CONTRIBUTION À L’HISTOIRE DE LA PHILOSOPHIE CARTÉSIENNE

Il est généralement admis parmi les historiens de la philosophie que la philosophie de Descartes est absolument originale et ne doit rien aux systèmes qui l’ont précédée : on sait que Descartes lui-même affectait d’ignorer ce que les autres avaient écrit avant lui et se flattait de ne relever que de lui-même. Si quelques historiens lui ont refusé cette originalité, ou du moins s’ils ne lui ont laissé d’autre mérite que d’avoir introduit une méthode nouvelle, tout en conservant des idées anciennes, ils entendaient que c’est à la philosophie d’Aristote[1], par l’intermédiaire de l’École, ou à celle de saint Augustin[2], que Descartes avait fait des emprunts inconscients. Profondément imbu des principes de ces philosophies, familiarisé dès l’enfance avec leurs manières de concevoir le monde et surtout la divinité, il aurait fait de vains efforts pour se débarrasser d’idées qui avaient laissé dans son esprit une empreinte ineffaçable et l’avaient pour toujours tourné dans une direction qu’il ne lui appartenait plus de changer. Par un autre chemin, il serait revenu au même point ; il serait malgré lui et à son issu le continuateur des devanciers qu’il dédaigne ; on devrait moins l’appeler le premier des modernes que le dernier des scolastiques.

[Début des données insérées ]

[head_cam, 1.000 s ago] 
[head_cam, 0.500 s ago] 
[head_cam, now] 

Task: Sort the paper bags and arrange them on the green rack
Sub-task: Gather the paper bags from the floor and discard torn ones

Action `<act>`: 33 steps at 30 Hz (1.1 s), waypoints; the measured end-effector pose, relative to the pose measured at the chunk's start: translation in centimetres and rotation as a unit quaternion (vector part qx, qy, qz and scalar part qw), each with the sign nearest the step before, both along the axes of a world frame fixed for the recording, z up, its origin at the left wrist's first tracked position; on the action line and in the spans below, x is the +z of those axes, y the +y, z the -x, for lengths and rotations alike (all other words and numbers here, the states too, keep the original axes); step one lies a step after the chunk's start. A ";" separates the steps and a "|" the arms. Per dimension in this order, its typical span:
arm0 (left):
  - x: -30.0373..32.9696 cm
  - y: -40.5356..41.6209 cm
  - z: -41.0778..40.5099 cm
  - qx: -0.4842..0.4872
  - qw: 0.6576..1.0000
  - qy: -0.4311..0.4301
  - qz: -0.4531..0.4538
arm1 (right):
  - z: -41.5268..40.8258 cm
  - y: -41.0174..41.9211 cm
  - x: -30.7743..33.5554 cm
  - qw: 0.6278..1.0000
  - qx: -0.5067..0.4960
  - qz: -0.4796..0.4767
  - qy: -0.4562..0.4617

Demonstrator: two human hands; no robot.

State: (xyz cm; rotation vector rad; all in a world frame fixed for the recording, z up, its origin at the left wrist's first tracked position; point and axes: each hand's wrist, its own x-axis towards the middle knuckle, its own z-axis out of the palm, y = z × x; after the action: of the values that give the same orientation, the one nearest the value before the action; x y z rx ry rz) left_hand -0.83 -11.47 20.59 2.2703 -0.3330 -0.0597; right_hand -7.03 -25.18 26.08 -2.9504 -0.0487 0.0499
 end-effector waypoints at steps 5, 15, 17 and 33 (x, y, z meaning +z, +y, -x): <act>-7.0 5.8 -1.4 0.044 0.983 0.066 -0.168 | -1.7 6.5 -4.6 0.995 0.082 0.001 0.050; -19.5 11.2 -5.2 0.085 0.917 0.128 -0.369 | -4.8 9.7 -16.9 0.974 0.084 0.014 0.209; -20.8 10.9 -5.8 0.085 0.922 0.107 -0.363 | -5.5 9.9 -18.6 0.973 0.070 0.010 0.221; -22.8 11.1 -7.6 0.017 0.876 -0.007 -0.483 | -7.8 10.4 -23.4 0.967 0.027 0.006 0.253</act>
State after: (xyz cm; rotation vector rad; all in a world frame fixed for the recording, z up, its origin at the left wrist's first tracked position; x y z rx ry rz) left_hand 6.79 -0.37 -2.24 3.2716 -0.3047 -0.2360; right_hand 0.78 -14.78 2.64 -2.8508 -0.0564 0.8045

Nous ne nous proposons pas de discuter ici cette question, qu’il serait, croyons-nous, facile de résoudre à l’honneur de Descartes. Mais à quelque degré qu’il ait subi l’influence d’Aristote ou de saint Augustin, il est une autre philosophie dont il nous semble que Descartes s’est inspiré directement dans sa morale et même dans sa métaphysique : nous voulons parler du stoïcisme. C’est un point d’histoire qui offre peut-être quelque intérêt, d’autant plus que cette

  1. Ritter, Histoire de la philosophie moderne, trad. Challemel-Lacour, t. I, ch. I.
  2. Kuno Fischer, Geschichte der neuern Philosophie, B. I, th. I, 11 cap. Mannheim, F. Bassermann, 1865.